Recently, I had the pleasure of attending PHCC’s Legislative Conference in Washington DC. While I have attended similar advocacy events in the past for manufacturers and distributors of HVACR products, this was my first congressional fly-in event for the plumbing, heating and cooling contractor.

Many of the issues PHCC’s members were discussing were familiar — repealing the estate tax, relieving regulatory burden, completing tax reform, etc. — but the focus was, of course, on the installer and consumer, both of whom often bear a disproportionate amount of the financial brunt of changes in things like vehicle fuel economy standards, health care costs under the Affordable Care Act, tax credits for certain energy technologies (which can help make or break a sale), and more.


A direct impact

For better or worse, the DOE, EPA, and other federal agencies are tasked with churning out regulations on everything from water heaters and faucets to fleet vehicles and boilers.

The first day of PHCC’s two-day Legislative Conference included a legislative and regulatory briefing during which George Washington University Senior Policy Analyst Sofie E. Miller spoke candidly about some of the standards and regulations put forth by federal agencies and how they are directly affecting any plumber in the market for, for example, new work trucks, which recently became subject to new average fuel economy standards that are already driving up vehicle costs.

“The [government] agencies predicted price increases between $520 and $1,360 for vans and pickups and up to $2,700 for vocational vehicles, but they also predicted fuel savings,” Miller said, noting that the savings in fuel costs often eventually offset the increased cost of the vehicle. “But, if these standards were a win-win-win, why did you need to mandate them?
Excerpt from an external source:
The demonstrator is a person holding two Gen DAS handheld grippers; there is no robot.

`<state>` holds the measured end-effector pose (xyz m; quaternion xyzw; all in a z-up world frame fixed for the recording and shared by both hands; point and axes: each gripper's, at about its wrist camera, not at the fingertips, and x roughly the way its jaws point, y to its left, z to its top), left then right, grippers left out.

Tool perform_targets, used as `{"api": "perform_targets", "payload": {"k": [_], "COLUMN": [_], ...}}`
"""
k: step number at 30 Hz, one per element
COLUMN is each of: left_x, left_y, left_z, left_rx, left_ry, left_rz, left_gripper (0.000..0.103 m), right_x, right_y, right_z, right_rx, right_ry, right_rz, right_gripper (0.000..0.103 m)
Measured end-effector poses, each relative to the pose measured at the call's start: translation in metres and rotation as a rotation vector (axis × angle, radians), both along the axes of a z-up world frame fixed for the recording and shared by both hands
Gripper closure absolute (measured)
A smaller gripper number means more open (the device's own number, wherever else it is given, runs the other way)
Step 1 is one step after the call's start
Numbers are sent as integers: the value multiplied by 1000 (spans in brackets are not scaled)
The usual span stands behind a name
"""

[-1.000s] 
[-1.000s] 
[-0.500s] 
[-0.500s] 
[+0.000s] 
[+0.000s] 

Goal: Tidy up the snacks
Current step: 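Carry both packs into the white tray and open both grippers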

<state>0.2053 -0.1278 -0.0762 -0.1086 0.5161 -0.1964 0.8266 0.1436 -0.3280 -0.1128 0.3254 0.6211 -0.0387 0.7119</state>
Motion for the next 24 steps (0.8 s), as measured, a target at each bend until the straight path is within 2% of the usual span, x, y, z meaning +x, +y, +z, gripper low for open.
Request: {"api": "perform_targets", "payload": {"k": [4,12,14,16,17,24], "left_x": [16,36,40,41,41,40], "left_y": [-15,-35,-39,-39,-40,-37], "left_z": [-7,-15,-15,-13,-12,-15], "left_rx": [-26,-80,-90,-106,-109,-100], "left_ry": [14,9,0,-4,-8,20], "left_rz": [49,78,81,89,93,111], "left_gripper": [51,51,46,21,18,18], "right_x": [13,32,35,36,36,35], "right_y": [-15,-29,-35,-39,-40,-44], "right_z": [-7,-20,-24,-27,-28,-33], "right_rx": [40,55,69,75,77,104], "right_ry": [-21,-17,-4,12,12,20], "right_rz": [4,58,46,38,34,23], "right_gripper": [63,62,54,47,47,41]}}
There are a lot of standards that do end up burdening consumers.”

Unfortunately, end users often do not get a fair say in these regulations, though organizations like PHCC are working to change that.


The importance of advocacy

One of the biggest problems with the rulemaking process, which many PHCC members brought up to their legislators during the conference, is the fact that the DOE and EPA have a track record of not always taking all input into account when promulgating new regulations and standards.
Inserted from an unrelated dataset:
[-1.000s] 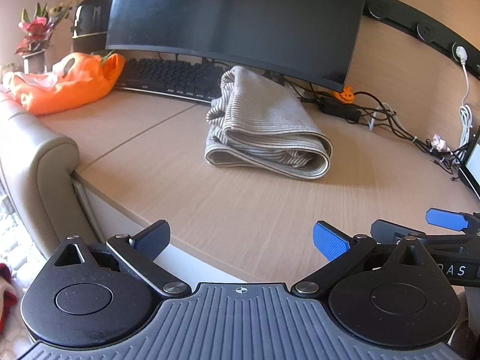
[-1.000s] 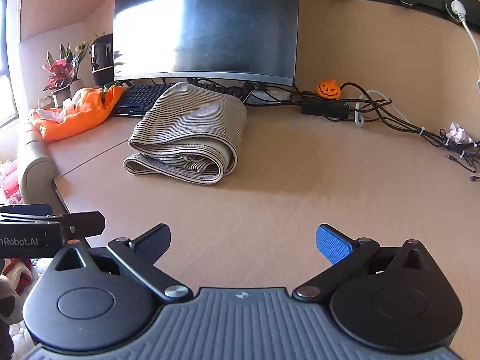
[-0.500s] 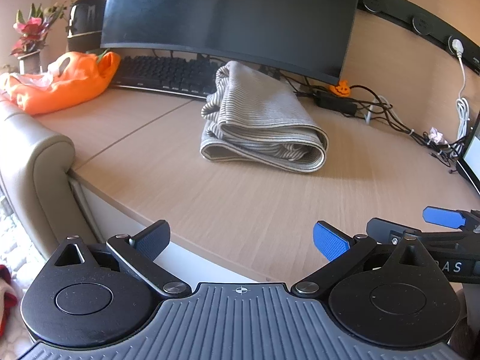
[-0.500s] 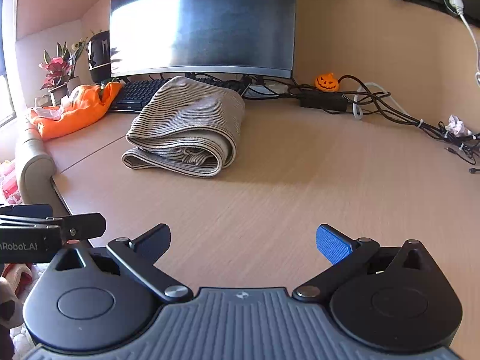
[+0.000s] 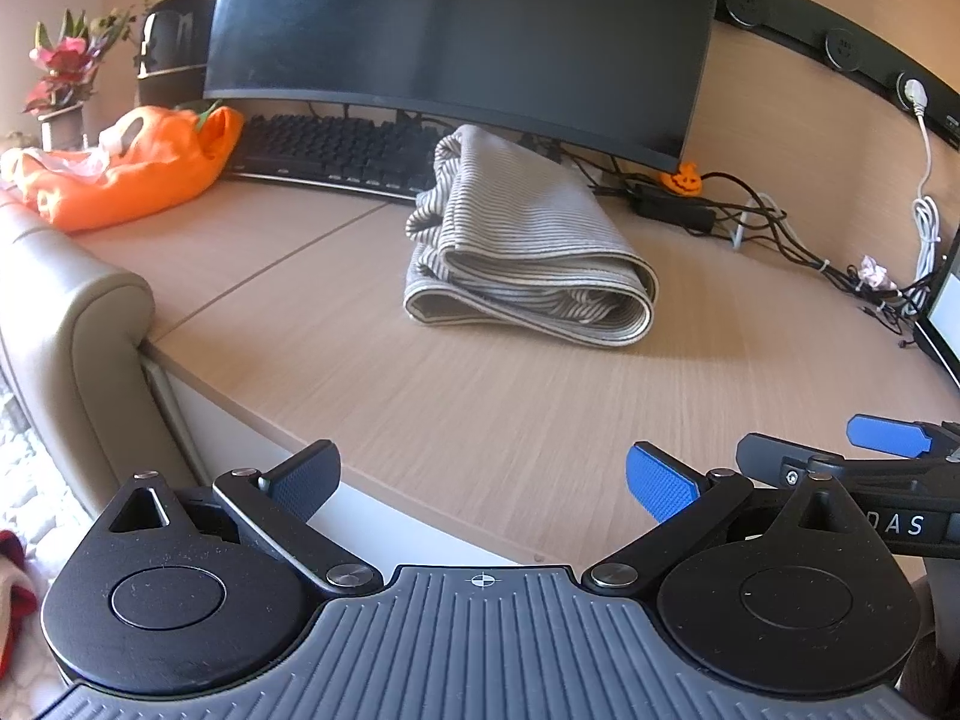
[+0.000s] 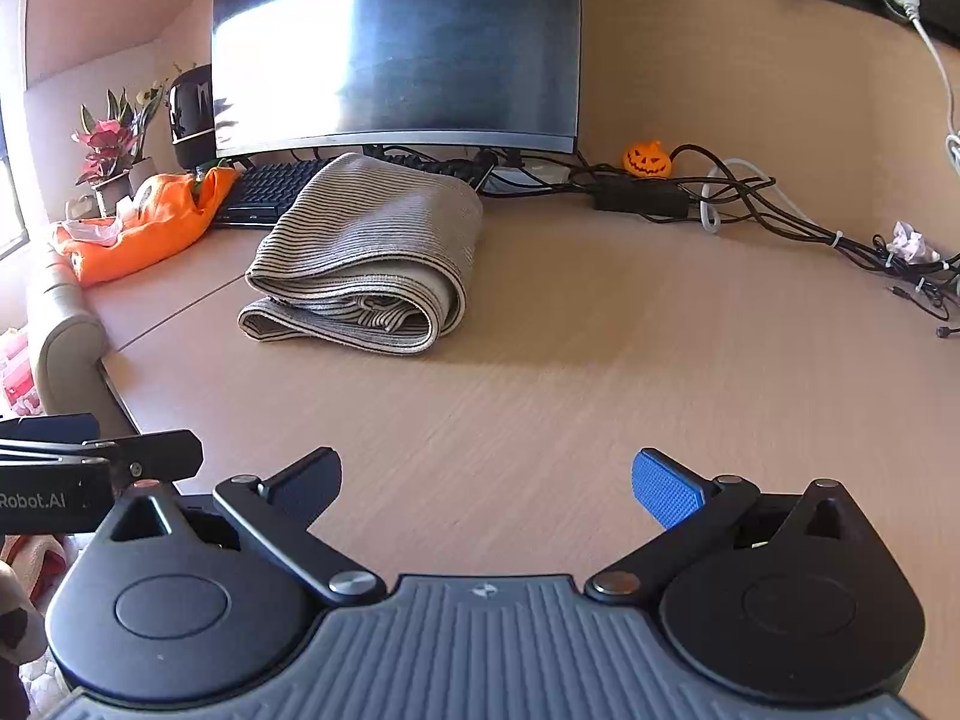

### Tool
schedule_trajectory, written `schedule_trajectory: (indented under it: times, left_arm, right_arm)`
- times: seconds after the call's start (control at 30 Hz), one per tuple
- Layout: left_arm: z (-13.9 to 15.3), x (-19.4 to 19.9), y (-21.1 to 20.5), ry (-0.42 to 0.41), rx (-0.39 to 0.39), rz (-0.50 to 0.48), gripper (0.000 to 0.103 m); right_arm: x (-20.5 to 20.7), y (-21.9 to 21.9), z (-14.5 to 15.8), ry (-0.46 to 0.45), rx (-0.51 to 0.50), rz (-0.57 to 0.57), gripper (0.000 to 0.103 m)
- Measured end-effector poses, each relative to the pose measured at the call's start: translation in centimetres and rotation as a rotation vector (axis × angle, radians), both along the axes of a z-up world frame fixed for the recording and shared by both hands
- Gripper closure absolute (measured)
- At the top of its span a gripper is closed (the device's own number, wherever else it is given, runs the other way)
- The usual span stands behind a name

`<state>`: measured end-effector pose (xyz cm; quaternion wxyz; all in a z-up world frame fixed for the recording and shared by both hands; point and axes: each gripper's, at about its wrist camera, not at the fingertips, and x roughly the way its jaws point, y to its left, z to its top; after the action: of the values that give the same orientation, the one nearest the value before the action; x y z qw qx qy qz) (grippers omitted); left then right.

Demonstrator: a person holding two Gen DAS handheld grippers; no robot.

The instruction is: Fold clothes

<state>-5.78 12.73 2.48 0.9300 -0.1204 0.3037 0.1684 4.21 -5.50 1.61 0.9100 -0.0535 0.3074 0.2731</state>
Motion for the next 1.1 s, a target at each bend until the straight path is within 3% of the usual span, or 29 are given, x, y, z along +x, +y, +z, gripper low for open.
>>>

To give plumbing, heating and cooling contractors a voice in Washington, PHCC is working with its members to keep lawmakers informed about the issues that impact PHCC’s members. Chuck White, PHCC’s vice president of regulatory affairs, called for improvements in the rulemaking process that would help make sure all input is heard and taken into consideration.
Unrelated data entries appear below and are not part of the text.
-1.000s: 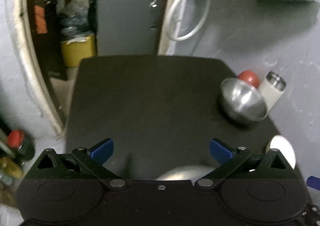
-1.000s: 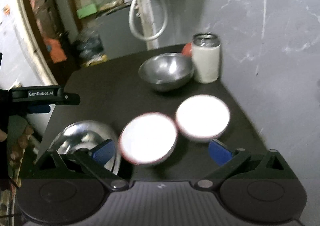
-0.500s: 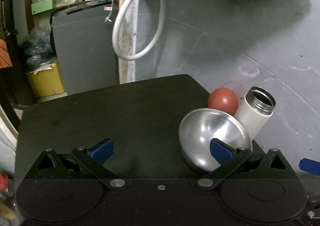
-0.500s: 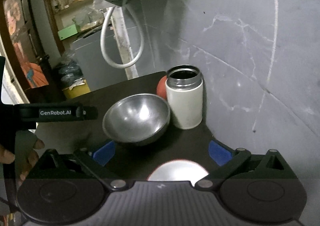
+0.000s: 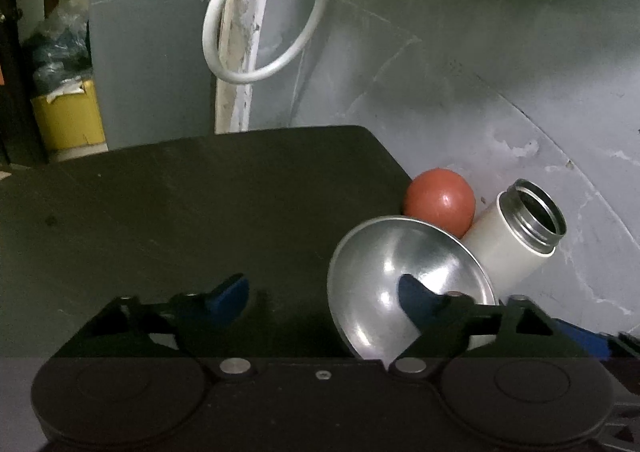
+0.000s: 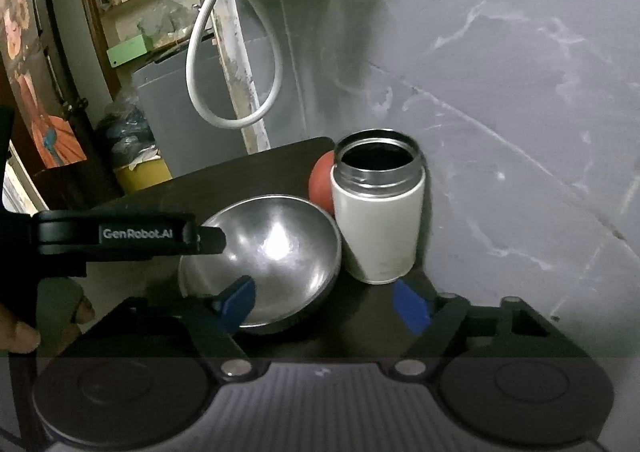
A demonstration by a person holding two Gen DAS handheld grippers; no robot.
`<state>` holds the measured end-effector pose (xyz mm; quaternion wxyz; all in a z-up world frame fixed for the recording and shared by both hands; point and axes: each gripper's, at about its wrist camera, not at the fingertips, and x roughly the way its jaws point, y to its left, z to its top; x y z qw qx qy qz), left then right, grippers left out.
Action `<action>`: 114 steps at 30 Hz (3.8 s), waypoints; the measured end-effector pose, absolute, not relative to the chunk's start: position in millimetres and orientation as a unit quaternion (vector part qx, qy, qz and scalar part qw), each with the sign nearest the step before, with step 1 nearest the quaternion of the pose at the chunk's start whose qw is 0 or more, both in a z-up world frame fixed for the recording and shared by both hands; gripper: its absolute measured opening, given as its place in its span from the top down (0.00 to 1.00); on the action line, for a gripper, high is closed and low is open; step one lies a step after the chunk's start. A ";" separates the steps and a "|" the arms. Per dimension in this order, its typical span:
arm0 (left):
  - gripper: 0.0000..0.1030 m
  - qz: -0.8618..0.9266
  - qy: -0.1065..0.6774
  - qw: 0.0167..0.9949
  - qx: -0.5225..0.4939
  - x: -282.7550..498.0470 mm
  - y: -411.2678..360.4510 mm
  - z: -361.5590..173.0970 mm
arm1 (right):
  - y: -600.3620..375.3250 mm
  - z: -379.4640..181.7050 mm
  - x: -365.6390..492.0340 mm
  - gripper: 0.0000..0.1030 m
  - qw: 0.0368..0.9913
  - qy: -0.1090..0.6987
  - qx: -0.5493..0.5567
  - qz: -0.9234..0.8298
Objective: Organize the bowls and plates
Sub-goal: 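Move both tools to the steel mixing bowl rim beside the thermos, then grasp the steel mixing bowl rim with the right tool while the left tool grasps it too, then carry the steel mixing bowl with both tools and lower it beside the plate stack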
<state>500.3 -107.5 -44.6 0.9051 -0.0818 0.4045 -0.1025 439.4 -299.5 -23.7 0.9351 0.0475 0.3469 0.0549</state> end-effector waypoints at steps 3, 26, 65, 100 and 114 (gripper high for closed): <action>0.41 -0.110 0.410 0.902 -0.082 501.8 -110.2 -46.9 | -296.9 -25.4 442.7 0.32 0.933 0.352 0.050 0.060; 0.87 -0.109 0.413 0.901 -0.077 488.6 -114.0 -52.0 | -300.2 -32.7 452.3 0.76 0.920 0.378 0.066 0.079; 0.87 -0.184 0.397 0.899 -0.027 272.7 -155.9 -0.3 | -356.9 11.8 230.9 0.76 0.919 0.373 0.074 0.105; 0.87 -0.174 0.480 0.860 0.011 223.9 -161.5 -34.9 | -364.3 -21.7 183.5 0.76 0.876 0.449 0.055 0.166; 0.86 -0.164 0.491 0.855 0.025 220.1 -160.6 -41.1 | -366.0 -26.1 179.0 0.74 0.874 0.444 0.067 0.184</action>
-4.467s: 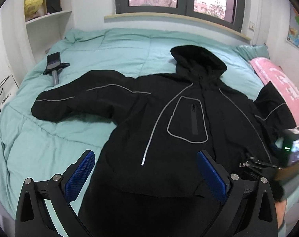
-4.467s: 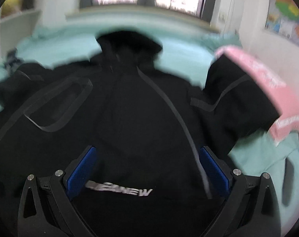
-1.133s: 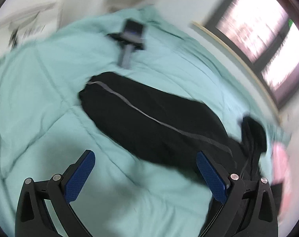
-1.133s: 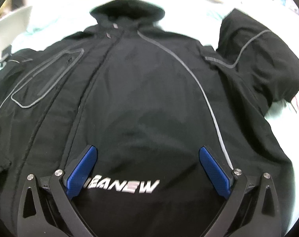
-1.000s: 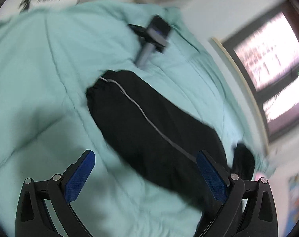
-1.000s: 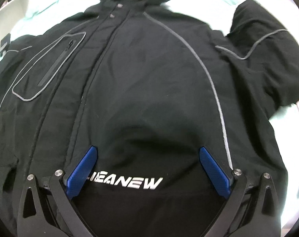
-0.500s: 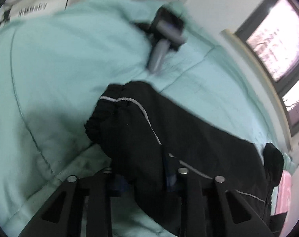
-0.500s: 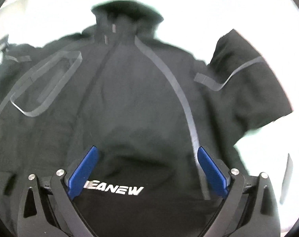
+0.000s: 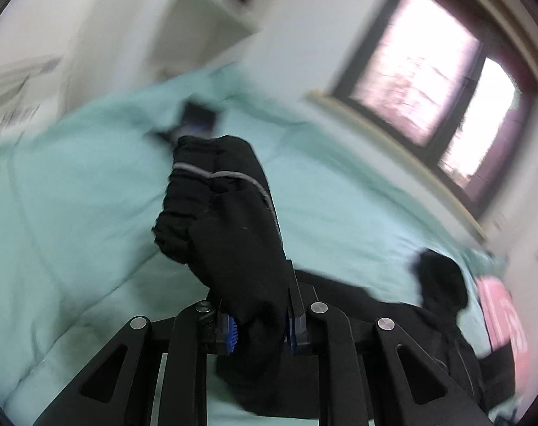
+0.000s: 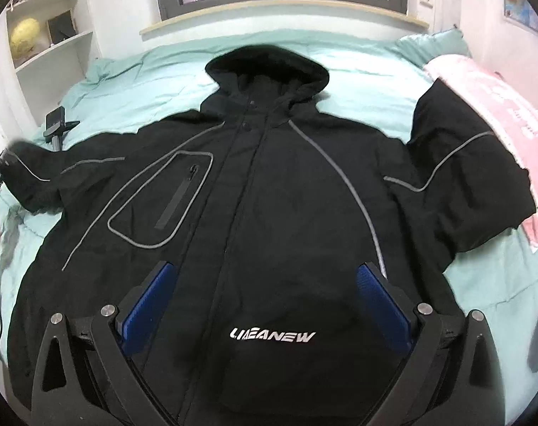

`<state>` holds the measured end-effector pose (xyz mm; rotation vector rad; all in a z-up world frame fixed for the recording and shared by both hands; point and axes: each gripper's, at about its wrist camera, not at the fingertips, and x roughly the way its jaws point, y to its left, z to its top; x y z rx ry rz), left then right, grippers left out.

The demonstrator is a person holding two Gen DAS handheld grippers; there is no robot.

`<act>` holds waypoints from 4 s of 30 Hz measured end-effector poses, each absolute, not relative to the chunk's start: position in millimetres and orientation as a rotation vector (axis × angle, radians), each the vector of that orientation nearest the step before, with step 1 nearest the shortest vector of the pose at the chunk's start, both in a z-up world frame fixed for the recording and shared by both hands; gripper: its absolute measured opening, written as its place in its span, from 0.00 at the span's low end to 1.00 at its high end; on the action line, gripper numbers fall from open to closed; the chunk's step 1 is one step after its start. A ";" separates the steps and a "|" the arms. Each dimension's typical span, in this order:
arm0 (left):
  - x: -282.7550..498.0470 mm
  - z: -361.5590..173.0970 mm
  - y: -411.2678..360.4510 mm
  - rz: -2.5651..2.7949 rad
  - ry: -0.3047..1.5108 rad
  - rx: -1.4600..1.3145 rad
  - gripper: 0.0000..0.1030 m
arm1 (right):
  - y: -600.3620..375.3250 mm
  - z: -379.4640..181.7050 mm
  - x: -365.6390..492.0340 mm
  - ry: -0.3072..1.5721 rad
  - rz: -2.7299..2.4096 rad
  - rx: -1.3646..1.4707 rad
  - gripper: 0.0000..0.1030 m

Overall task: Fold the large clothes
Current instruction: 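Grasp the sleeve cuff nearest the left gripper and lift it, then carry the held sleeve across the jacket body and open the left gripper, then grasp the other sleeve cuff with the right gripper and lift it across the body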

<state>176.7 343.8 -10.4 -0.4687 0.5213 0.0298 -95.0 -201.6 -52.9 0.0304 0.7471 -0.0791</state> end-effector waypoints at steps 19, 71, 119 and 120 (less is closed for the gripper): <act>212.4 -92.8 -26.5 -0.502 0.935 -0.070 0.19 | -210.8 -17.8 -98.7 0.669 -0.099 0.016 0.99; 226.8 -123.2 -45.6 -0.414 1.035 -0.026 0.62 | -343.5 -69.4 43.8 0.908 -0.215 0.105 0.31; 182.6 -74.1 -255.8 -0.663 0.938 -0.052 0.62 | -474.9 36.7 -151.3 0.631 -0.174 0.378 0.75; 186.2 -83.3 -267.3 -0.665 0.957 -0.052 0.62 | -492.7 37.8 -152.9 0.624 -0.207 0.385 0.75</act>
“There’s an overall lack of transparency where certain segments have a more direct window, a better look into, the development process than manufacturers and installers,” White said during the Legislative Conference. “We’d like more transparency. We’d like to be involved from the beginning — not at the end where we’re arguing about a couple decimal points, but at the beginning.”

PHCC and other organizations are advocating for the industry’s best interests, but perhaps nothing is more effective than when a business owner interacts directly with their own U.S. representatives and/or senators and explains to them how certain regulations have helped or hindered their business — or perhaps even created or destroyed jobs in these legislators’ own districts.

The onus, then, is left on the contractor to ensure legislators know exactly how different regulations and legislation directly affect their constituents. And, based on what I saw on the Hill, you have more power than you think to affect change.